_Work to complete_
Verbatim copy, images excluded: write out each record shown below.
........
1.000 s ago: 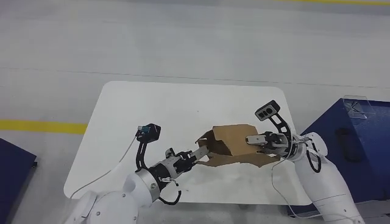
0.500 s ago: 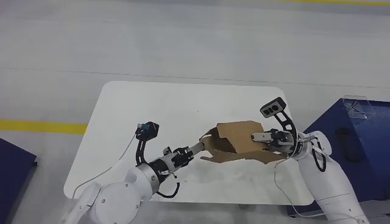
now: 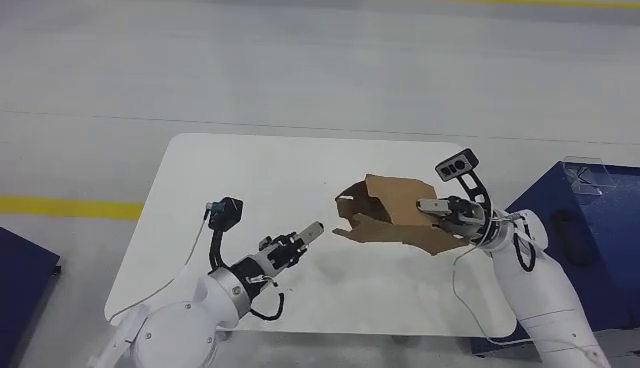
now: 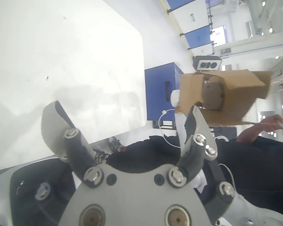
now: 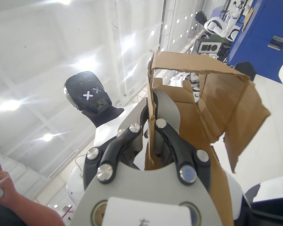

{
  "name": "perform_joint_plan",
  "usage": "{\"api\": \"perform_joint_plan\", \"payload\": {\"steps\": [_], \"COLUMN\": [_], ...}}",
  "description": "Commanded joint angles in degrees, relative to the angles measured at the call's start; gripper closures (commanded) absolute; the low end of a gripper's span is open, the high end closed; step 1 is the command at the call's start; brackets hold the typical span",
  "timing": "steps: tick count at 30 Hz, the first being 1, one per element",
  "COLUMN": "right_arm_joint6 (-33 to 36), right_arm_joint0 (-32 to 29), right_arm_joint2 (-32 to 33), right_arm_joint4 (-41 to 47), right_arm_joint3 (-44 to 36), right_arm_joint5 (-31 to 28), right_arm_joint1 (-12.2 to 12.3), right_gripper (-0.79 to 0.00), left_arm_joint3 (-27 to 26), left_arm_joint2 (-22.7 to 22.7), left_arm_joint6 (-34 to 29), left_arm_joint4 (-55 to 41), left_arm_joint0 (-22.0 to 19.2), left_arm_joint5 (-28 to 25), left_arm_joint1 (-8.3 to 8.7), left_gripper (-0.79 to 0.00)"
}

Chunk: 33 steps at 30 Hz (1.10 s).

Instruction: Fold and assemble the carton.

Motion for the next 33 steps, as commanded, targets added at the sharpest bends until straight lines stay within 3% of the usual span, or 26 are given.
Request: {"api": "perform_joint_plan", "payload": {"steps": [1,6,13,24,33], "right_arm_joint6": [-0.95,-0.72,3.35,3.62,3.62], "right_arm_joint0": [0.6,1.07,0.57,-0.7,-0.35], "right_arm_joint2": [0.03,-0.17,-1.08,-1.59,-2.75], "right_arm_joint4": [-0.29,-0.62,-2.11,-3.42,-5.2], "right_arm_joint3": [0.61,1.09,0.28,-0.9,-0.78], "right_arm_joint5": [-0.14,0.27,0.83,0.93,1.08], "right_arm_joint1": [-0.12,-0.36,-0.54,-0.59,-0.59], "right_gripper": [0.0,0.0,0.0,0.0,0.0], "left_arm_joint3": [-1.63,-2.8,-1.0,4.22,6.45], "left_arm_joint2": [-0.68,3.14,7.76,13.23,15.1], "left_arm_joint6": [1.32,1.77,1.36,-1.71,-2.61], "left_arm_joint4": [-0.62,5.95,8.43,8.58,8.68], "left_arm_joint0": [1.9,3.21,-0.93,-8.31,-11.13], "left_arm_joint5": [-2.13,-6.08,-2.22,2.84,4.84], "left_arm_joint1": [0.05,0.29,-0.5,-1.94,-2.73], "left_gripper": [-0.785,-0.785,-0.785,-0.785,-0.785]}}
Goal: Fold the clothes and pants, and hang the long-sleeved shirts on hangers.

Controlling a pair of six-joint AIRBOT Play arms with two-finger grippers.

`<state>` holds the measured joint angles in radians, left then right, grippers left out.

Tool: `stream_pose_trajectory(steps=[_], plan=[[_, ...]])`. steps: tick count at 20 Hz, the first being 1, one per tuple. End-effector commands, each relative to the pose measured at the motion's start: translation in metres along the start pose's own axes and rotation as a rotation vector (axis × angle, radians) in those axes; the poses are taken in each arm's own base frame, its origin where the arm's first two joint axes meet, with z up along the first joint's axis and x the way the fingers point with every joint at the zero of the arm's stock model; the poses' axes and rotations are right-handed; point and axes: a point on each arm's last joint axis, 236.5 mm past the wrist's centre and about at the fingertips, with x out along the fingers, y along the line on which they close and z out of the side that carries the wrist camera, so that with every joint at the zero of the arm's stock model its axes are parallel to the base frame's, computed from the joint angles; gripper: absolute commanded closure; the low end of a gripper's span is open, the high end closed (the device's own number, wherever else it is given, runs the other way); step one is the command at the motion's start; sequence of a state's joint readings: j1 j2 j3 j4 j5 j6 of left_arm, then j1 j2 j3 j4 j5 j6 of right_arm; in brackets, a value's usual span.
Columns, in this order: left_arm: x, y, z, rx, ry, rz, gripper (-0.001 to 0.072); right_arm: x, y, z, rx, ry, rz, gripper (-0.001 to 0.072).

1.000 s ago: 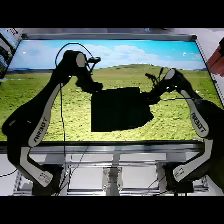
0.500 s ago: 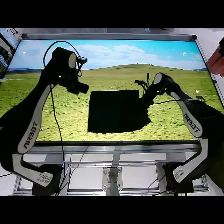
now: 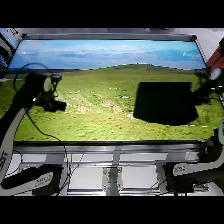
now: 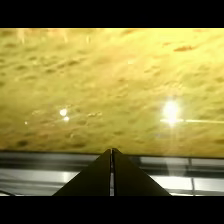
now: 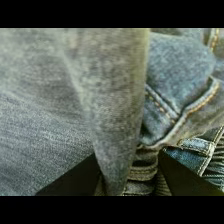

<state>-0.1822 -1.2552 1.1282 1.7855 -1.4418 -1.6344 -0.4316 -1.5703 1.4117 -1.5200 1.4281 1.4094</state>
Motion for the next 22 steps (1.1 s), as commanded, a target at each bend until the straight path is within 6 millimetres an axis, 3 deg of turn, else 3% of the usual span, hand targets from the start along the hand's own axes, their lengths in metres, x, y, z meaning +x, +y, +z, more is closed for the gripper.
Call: stream_pose_trajectory(steps=[1,2,3,4,5,6,10,13,14,15,16,17,19,22], plan=[[0.027,0.007,-0.03,-0.029,0.012,-0.001,0.0665,-0.012,-0.071,-0.029,0.204,0.028,-0.015,0.068],[0.03,0.006,-0.032,-0.026,0.017,-0.002,0.0665,-0.012,-0.077,-0.034,0.224,0.04,-0.011,0.0669],[0.032,0.004,-0.032,-0.025,0.018,-0.008,0.0666,-0.013,-0.079,-0.039,0.235,0.054,-0.007,0.0538],[0.032,0.002,-0.031,-0.028,0.016,-0.018,0.0666,-0.013,-0.078,-0.043,0.237,0.069,-0.003,0.0298],[0.032,0.002,-0.031,-0.028,0.017,-0.02,0.0666,-0.015,-0.077,-0.046,0.237,0.079,0.0,0.0125],[0.032,0.002,-0.031,-0.028,0.017,-0.02,0.0665,-0.019,-0.075,-0.049,0.237,0.083,0.002,0.0086],[0.032,0.002,-0.033,-0.028,0.024,-0.02,0.0665,-0.061,-0.068,-0.052,0.245,-0.019,-0.01,0.0089],[0.032,0.002,-0.033,-0.027,0.024,-0.019,0.0666,-0.11,-0.025,-0.044,0.221,-0.191,0.121,0.0101],[0.032,0.002,-0.033,-0.027,0.024,-0.019,0.0666,-0.127,-0.005,-0.042,0.184,-0.247,0.167,0.0163],[0.032,0.002,-0.033,-0.027,0.024,-0.019,0.0665,-0.141,0.012,-0.042,0.135,-0.288,0.191,0.0322],[0.032,0.002,-0.033,-0.027,0.024,-0.019,0.0666,-0.152,0.03,-0.044,0.08,-0.323,0.203,0.0531],[0.032,0.002,-0.033,-0.027,0.024,-0.019,0.0666,-0.157,0.047,-0.048,0.021,-0.339,0.21,0.0676],[0.032,0.002,-0.033,-0.027,0.024,-0.019,0.0666,-0.159,0.084,-0.063,-0.082,-0.336,0.225,0.068],[0.032,0.002,-0.033,-0.027,0.024,-0.019,0.0666,-0.134,0.138,-0.099,-0.238,-0.258,0.258,0.068]])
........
_Result for this exercise_
1.000 s ago: 
0.500 s ago: 
now: 
now: 
now: 

{
  "name": "perform_joint_plan",
  "usage": "{\"api\": \"perform_joint_plan\", \"payload\": {\"steps\": [_], \"COLUMN\": [_], ...}}",
  "description": "Commanded joint angles in degrees, relative to the angles measured at the call's start; gripper closures (commanded) absolute; the low end of a gripper's span is open, the high end closed; step 1 is the command at the call's start; brackets hold the typical span",
  "timing": "steps: tick count at 30 Hz, the first being 1, one per element",
  "COLUMN": "right_arm_joint6 (-33 to 36), right_arm_joint0 (-32 to 29), right_arm_joint2 (-32 to 33), right_arm_joint4 (-41 to 47), right_arm_joint3 (-44 to 36), right_arm_joint5 (-31 to 28), right_arm_joint1 (-12.2 to 12.3), right_gripper (-0.79 to 0.00), left_arm_joint3 (-27 to 26), left_arm_joint2 (-22.7 to 22.7), left_arm_joint6 (-34 to 29), left_arm_joint4 (-55 to 41), left_arm_joint0 (-22.0 to 19.2), left_arm_joint5 (-28 to 25), left_arm_joint1 (-8.3 to 8.7), left_gripper (-0.79 to 0.00)"
}

Chunk: 33 steps at 30 Hz (1.10 s).

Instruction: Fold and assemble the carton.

Motion for the next 33 steps, as commanded, targets added at the sharpest bends until straight lines stay within 3% of the usual span, or 26 are given.
Request: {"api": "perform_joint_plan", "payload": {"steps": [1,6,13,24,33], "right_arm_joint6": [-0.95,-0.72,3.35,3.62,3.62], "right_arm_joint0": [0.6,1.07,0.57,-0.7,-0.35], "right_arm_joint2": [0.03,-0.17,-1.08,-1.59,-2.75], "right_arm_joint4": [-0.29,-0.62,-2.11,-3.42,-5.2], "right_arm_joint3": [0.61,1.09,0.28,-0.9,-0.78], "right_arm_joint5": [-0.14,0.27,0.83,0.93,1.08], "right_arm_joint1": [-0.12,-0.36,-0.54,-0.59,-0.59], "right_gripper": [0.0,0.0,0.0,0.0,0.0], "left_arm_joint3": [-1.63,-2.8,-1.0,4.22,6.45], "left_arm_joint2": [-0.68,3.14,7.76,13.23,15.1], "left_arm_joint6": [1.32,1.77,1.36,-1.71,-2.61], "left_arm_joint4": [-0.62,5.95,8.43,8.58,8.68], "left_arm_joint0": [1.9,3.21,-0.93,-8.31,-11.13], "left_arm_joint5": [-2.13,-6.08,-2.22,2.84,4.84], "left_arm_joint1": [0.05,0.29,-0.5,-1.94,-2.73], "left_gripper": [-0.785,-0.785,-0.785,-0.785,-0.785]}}
Goal: Fold the clothes and pants, and hang the long-sleeved shirts on hangers.

Controlling a pair of six-joint AIRBOT Play arms with two-finger grippers.

`<state>` holds the measured joint angles in radians, left then right, grippers left out.

Tool: `stream_pose_trajectory(steps=[_], plan=[[_, ...]])`. steps: tick count at 20 Hz, the first being 1, one per tuple. End-effector commands, each relative to the pose measured at the motion's start: translation in metres along the start pose's own axes and rotation as a rotation vector (axis × angle, radians) in those axes; the poses are taken in each arm's own base frame, its origin where the arm's first two joint axes meet, with z up along the first joint's axis and x the way the fingers point with every joint at the zero of the arm's stock model; the poses' axes and rotations are right-handed; point and axes: a point on each arm's last joint axis, 236.5 mm past the wrist's centre and about at the fingertips, with x out along the fingers, y along the line on which they close and z out of the side that carries the wrist camera, so that with every joint at the zero of the arm's stock model its axes are parallel to the base frame's, computed from the joint angles; gripper: absolute commanded closure; the low end of a gripper's span is open, the high end closed (the device's own number, wherever else it is given, runs the other way); step one is the command at the motion's start; sequence of a state's joint readings: j1 j2 j3 j4 j5 j6 of left_arm, then j1 j2 j3 j4 j5 j6 of right_arm; in brackets, a value's usual span.
Columns, in this order: left_arm: x, y, z, rx, ry, rz, gripper (-0.001 to 0.072); right_arm: x, y, z, rx, ry, rz, gripper (-0.001 to 0.072).

1.000 s ago: 
0.500 s ago: 
now: 
now: 
now: 

<state>-0.1822 -1.2552 1.1282 1.7855 -1.4418 -1.6344 -0.4316 -1.5703 1.4117 -1.5200 1.4281 1.4094</state>
Motion for the next 22 steps (1.1 s), as commanded, a target at each bend until the straight path is within 6 millimetres an axis, 3 deg of turn, else 3% of the usual span, hand targets from the start along the hand's own axes, their lengths in metres, x, y, z meaning +x, +y, +z, more is closed for the gripper.
Call: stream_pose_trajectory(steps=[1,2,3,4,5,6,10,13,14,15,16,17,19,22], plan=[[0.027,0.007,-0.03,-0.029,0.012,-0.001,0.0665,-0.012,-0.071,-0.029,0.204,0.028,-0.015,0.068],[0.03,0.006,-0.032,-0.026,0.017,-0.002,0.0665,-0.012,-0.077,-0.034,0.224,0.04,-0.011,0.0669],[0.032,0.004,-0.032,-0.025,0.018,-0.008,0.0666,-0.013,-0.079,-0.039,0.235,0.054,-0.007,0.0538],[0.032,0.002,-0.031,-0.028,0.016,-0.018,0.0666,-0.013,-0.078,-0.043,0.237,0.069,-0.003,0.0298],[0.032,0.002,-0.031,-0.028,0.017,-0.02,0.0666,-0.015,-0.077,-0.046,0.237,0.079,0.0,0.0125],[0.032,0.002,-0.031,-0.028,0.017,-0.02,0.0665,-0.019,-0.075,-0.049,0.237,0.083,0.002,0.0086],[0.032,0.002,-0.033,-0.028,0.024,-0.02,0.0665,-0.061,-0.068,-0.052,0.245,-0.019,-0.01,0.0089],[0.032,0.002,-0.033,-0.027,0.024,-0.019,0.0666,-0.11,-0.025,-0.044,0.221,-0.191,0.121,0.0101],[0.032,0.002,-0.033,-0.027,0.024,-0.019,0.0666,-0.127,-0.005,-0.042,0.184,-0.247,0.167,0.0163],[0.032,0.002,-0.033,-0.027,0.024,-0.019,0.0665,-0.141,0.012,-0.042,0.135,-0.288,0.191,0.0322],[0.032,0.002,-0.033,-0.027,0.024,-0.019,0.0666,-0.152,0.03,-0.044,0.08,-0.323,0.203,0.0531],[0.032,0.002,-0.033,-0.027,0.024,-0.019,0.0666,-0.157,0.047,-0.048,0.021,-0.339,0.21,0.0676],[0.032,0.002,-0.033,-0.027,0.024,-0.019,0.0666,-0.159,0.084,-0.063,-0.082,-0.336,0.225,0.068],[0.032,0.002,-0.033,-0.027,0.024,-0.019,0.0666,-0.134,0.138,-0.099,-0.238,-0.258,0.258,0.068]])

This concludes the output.